Entries taken from a collection:
• • • •

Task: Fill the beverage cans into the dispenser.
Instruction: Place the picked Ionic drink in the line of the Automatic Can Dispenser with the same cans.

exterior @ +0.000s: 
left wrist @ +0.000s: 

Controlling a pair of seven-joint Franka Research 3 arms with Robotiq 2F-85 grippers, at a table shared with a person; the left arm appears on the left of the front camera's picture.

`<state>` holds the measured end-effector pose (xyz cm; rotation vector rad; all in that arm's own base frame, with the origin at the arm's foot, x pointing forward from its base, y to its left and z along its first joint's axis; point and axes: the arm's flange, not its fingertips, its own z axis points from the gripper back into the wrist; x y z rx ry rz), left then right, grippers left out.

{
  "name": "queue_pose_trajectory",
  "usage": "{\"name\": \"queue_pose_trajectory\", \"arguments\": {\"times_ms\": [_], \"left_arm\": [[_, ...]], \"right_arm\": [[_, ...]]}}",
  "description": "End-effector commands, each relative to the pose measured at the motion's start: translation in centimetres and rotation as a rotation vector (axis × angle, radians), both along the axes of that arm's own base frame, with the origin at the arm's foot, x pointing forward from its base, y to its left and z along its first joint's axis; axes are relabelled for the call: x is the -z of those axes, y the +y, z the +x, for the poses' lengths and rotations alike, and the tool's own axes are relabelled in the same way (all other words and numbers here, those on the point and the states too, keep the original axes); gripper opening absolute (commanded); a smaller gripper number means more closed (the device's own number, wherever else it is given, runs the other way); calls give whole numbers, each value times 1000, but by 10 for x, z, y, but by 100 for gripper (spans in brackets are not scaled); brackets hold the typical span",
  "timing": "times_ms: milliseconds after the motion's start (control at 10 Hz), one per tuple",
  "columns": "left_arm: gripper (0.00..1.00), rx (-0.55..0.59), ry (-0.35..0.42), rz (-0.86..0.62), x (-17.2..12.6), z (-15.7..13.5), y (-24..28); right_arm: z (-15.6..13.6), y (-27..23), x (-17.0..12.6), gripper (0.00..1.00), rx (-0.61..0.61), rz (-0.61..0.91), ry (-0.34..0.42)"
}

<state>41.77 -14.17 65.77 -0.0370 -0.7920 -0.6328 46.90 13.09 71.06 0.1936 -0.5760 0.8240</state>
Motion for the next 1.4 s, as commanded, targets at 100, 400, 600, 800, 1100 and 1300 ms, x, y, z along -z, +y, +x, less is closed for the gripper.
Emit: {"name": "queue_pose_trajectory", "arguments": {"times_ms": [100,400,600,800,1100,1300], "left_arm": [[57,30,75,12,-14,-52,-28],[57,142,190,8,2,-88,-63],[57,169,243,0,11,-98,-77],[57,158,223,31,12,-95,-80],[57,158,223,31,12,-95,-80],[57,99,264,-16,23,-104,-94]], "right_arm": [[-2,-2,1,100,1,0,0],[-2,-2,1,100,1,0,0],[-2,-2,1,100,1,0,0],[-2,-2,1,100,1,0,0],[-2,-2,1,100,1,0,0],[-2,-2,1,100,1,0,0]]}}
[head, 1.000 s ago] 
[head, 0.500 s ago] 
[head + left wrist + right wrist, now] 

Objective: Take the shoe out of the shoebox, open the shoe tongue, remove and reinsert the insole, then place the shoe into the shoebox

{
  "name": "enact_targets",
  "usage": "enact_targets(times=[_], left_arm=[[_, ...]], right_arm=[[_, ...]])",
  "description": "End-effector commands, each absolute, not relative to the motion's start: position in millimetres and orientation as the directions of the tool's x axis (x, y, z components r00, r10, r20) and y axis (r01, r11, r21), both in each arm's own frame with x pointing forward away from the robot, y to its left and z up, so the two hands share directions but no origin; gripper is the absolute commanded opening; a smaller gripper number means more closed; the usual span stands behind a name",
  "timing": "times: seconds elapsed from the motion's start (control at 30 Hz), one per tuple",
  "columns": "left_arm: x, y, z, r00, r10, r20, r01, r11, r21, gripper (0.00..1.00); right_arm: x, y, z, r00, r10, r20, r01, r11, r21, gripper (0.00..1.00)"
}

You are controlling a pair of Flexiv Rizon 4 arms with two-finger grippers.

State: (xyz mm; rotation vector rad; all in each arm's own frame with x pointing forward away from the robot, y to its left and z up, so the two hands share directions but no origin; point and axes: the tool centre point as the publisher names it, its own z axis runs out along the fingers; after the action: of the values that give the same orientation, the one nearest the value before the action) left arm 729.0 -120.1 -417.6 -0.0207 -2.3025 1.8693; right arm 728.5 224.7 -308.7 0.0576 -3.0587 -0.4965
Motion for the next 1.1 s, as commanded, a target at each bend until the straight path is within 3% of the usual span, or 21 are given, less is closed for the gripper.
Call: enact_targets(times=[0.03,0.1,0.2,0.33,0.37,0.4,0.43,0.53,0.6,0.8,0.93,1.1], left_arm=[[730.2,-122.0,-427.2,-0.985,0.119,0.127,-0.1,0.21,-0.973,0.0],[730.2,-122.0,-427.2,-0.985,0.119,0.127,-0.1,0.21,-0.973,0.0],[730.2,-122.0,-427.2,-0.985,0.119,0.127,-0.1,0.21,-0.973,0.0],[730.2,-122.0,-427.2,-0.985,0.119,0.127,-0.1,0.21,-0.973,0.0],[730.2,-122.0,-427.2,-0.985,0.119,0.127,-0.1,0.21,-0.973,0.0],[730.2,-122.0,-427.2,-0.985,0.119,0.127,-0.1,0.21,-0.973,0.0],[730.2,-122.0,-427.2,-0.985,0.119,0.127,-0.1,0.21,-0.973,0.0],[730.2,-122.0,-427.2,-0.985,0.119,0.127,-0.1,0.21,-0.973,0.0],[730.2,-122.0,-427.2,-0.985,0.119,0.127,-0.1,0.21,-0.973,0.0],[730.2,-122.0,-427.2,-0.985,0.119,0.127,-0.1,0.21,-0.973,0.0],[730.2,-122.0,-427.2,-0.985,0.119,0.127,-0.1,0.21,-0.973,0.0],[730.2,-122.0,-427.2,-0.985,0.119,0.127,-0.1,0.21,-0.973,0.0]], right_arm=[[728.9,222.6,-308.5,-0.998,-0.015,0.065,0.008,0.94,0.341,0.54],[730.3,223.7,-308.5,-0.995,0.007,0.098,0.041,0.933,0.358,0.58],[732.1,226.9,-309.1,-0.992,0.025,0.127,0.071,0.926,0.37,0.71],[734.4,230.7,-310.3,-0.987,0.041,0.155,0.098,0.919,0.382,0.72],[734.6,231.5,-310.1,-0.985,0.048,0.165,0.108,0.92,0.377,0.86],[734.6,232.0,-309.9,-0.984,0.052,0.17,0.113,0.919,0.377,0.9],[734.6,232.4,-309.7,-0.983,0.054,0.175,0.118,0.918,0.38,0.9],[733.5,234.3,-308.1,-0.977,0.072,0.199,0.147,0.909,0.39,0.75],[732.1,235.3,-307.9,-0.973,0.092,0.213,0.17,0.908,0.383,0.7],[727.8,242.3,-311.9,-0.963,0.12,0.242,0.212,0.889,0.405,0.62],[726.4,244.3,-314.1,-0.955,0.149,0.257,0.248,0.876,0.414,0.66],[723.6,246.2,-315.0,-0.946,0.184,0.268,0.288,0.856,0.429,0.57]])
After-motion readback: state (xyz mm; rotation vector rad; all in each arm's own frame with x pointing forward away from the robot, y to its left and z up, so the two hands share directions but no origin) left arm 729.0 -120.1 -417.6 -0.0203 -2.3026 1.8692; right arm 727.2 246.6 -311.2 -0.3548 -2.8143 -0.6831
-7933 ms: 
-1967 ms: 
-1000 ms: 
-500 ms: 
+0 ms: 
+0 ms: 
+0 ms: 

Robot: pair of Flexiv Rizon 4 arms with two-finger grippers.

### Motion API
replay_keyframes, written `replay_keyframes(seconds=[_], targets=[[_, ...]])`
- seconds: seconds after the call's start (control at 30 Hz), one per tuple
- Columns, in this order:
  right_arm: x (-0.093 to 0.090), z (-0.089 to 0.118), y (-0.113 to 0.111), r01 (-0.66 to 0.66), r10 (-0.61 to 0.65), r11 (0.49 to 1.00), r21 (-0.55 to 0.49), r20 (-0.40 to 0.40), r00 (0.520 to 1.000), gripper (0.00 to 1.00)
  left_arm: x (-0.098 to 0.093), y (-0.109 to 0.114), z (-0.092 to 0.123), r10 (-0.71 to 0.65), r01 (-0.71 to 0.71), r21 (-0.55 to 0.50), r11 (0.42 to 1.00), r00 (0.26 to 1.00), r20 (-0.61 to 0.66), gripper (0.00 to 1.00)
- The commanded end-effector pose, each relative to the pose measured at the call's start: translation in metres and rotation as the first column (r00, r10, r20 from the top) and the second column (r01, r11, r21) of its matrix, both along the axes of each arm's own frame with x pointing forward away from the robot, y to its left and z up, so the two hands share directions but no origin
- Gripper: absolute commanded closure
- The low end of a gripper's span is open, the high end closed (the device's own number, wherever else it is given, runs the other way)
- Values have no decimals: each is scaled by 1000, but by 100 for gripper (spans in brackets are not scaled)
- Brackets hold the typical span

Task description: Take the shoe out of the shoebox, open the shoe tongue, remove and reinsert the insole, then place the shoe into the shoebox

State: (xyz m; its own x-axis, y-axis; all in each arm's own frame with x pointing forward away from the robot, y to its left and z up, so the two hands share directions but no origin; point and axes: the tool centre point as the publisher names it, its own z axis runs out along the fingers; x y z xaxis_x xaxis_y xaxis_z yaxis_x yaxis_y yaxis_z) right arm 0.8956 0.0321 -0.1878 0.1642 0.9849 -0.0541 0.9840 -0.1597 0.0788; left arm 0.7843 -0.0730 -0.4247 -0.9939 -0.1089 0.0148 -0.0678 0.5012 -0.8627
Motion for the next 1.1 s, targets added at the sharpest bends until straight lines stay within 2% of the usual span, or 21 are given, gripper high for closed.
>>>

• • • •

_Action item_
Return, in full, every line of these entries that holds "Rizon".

_Exercise answer_
You are controlling a pair of Flexiv Rizon 4 arms with two-finger grippers.
Robot: pair of Flexiv Rizon 4 arms with two-finger grippers.

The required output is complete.